• [To do]:
A complete answer includes every line below with the word "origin".

• [Supplied data]:
━━━━━━━━

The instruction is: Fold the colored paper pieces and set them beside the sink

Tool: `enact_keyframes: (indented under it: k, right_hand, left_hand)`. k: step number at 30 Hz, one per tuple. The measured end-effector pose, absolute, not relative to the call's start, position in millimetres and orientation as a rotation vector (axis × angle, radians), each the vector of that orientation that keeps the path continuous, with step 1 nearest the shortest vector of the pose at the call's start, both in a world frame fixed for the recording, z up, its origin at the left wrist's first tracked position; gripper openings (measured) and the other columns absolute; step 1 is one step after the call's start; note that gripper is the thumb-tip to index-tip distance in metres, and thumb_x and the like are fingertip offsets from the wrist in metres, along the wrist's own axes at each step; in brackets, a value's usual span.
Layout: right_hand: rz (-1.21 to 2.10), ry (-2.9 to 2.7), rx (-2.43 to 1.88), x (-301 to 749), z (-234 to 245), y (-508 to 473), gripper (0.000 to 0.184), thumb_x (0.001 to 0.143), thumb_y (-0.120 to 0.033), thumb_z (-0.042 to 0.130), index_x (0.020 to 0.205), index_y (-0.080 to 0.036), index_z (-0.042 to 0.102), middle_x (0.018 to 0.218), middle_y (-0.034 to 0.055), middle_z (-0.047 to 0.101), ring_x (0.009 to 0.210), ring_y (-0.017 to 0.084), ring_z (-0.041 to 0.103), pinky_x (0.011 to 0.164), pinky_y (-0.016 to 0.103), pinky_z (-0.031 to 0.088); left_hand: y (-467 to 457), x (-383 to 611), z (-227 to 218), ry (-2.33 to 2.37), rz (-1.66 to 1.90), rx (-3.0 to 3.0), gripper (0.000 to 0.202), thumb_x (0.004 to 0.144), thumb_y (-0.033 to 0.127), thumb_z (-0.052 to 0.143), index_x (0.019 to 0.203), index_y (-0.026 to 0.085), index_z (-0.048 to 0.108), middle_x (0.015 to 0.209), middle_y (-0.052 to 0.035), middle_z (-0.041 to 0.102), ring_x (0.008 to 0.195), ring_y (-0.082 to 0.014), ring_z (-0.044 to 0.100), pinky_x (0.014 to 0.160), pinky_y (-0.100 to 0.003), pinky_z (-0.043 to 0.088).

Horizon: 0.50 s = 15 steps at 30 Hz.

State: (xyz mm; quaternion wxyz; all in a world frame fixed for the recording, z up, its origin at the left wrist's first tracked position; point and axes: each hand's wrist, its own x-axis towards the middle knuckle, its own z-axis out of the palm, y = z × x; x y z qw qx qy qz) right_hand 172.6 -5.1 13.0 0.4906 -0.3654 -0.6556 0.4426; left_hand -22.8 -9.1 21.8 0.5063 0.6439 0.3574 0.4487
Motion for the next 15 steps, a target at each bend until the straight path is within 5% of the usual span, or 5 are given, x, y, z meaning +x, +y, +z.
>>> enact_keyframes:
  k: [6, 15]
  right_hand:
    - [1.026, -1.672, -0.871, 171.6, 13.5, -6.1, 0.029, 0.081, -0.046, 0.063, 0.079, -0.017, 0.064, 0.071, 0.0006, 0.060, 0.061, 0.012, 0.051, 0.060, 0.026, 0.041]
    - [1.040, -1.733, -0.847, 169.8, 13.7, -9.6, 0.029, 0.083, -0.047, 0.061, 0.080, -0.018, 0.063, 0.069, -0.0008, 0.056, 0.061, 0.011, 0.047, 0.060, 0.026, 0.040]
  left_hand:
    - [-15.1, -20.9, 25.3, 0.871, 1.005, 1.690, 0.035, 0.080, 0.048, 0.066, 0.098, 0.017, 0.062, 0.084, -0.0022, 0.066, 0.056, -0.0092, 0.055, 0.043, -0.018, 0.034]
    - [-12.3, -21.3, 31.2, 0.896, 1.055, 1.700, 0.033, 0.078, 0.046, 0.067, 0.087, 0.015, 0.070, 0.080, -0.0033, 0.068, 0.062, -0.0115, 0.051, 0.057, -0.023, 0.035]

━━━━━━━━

• [Output for this task]:
Tool: `enact_keyframes: (indented under it: k, right_hand, left_hand)`. k: step number at 30 Hz, one per tuple. The measured end-effector pose, absolute, not relative to the call's start, position in millimetres and orientation as a rotation vector (axis × angle, radians), each the vector of that orientation that keeps the path continuous, with step 1 nearest the shortest vector of the pose at the call's start, both in a world frame fixed for the recording, z up, its origin at the left wrist's first tracked position; gripper openings (measured) and the other columns absolute; step 1 is one step after the call's start; note that gripper is the thumb-tip to index-tip distance in metres, and thumb_x and the like are fingertip offsets from the wrist in metres, along the wrist's own axes at each step; in brackets, a value's usual span.
State: (xyz mm; quaternion wxyz; all in a world frame fixed for the recording, z up, its origin at the left wrist's first tracked position; point and axes: each hand's wrist, its own x-axis towards the middle knuckle, its own z-axis out of the palm, y = z × x; x y z qw qx qy qz) right_hand 172.6 -5.1 13.0 0.4906 -0.3654 -0.6556 0.4426; left_hand -22.8 -9.1 21.8 0.5063 0.6439 0.3574 0.4487

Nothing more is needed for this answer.